Work to be completed.
In the entries below, find the line with "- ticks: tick" and the line with "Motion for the"; give again those lines and every line between them, exactly.

[Data entries]
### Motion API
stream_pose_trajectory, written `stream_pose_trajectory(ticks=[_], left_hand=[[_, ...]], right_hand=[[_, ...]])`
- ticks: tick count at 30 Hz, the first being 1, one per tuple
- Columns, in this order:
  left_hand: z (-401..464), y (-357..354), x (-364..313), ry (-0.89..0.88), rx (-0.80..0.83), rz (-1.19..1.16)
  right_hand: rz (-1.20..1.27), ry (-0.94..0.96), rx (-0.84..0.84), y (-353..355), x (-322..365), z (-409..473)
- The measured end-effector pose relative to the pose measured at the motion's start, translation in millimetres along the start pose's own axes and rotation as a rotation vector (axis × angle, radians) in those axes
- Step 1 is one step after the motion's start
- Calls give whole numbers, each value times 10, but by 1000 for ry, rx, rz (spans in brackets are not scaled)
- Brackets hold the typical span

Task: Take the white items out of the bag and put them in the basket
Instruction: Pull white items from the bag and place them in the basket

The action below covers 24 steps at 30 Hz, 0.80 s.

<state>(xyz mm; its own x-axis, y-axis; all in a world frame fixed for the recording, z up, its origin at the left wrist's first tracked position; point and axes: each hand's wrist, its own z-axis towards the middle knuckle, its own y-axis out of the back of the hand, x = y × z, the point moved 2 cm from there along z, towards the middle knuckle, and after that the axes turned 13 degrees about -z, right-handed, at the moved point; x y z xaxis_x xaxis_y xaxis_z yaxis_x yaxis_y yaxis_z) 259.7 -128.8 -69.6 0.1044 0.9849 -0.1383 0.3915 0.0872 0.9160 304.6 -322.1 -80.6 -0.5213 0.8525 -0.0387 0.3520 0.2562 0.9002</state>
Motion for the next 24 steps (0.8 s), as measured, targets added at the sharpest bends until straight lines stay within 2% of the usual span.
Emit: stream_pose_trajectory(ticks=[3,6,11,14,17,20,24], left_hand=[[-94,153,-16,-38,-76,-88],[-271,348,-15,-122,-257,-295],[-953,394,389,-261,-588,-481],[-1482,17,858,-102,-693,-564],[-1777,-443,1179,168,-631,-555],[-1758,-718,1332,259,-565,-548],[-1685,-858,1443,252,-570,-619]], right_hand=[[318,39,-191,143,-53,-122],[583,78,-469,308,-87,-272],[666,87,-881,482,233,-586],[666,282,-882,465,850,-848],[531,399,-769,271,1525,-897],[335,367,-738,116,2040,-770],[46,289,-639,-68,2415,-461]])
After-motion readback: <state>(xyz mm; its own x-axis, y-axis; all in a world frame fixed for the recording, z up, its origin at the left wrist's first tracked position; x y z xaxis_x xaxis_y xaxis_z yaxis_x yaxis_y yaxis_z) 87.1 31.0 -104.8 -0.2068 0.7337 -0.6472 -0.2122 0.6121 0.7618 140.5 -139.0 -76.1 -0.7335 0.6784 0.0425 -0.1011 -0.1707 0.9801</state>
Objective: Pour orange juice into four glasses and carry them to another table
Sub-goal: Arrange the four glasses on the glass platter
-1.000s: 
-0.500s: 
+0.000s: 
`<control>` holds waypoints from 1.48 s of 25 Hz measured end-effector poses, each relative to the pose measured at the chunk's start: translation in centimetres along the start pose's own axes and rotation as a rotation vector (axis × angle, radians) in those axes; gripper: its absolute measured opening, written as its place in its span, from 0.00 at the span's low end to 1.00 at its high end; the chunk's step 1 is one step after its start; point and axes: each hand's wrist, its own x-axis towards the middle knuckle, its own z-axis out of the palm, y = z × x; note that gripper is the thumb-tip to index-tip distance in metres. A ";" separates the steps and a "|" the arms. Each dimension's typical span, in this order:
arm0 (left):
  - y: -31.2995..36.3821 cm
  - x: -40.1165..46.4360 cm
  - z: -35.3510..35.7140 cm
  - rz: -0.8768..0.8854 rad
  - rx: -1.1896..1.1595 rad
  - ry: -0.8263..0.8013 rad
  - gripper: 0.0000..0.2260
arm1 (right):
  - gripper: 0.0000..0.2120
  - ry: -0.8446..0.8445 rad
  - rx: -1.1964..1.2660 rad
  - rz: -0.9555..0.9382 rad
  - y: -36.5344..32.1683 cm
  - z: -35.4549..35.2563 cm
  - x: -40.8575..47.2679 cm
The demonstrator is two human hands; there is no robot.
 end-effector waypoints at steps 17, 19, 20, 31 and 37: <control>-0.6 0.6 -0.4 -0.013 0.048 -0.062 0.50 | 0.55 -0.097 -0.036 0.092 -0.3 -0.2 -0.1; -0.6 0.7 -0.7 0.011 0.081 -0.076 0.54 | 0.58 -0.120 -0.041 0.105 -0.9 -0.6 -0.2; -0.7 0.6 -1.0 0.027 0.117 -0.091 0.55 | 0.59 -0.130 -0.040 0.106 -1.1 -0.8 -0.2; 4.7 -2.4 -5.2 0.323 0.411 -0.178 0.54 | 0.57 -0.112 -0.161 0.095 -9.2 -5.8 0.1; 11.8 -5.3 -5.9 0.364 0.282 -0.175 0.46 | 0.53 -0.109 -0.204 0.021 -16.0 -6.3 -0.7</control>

Task output.
- ticks: tick count at 30 Hz, the first being 1, one per tuple
- Columns, in this order:
  left_hand: z (-401..464), y (-357..354), x (-364..313), ry (-0.89..0.88), rx (-0.80..0.83), rz (-1.19..1.16)
  right_hand: rz (-1.20..1.27), ry (-0.94..0.96), rx (-0.84..0.84), y (-353..355), x (-322..365), z (-409..473)
- The measured end-effector pose relative to the pose measured at the motion's start, translation in millimetres along the start pose's own axes and rotation as a rotation vector (axis × angle, radians) in those axes
- Step 1 is one step after the motion's start
- Calls give whole numbers, each value times 10, but by 1000 for ry, rx, rz (spans in brackets are not scaled)
- Brackets hold the typical span

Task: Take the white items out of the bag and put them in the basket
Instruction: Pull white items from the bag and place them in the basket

The action below covers 24 steps at 30 Hz, 0.80 s.

<state>(xyz mm; its own x-axis, y-axis; all in a world frame fixed for the recording, z up, its origin at the left wrist's first tracked position; point and axes: each hand's wrist, its own z-axis towards the middle knuckle, its own y-axis out of the back of the hand, x = y × z, the point moved 2 cm from there along z, towards the middle knuckle, and after that the axes turned 13 degrees about -z, right-handed, at the moved point; x y z xaxis_x xaxis_y xaxis_z yaxis_x yaxis_y yaxis_z) 259.7 -128.8 -69.6 0.1044 0.9849 -0.1383 0.3915 0.0872 0.9160 304.6 -322.1 -80.6 -0.5213 0.8525 -0.0387 0.3520 0.2562 0.9002</state>
Motion for the next 24 steps (0.8 s), as measured, targets added at the sharpest bends until straight lines stay within 2% of the usual span.

What was produced is the complete output.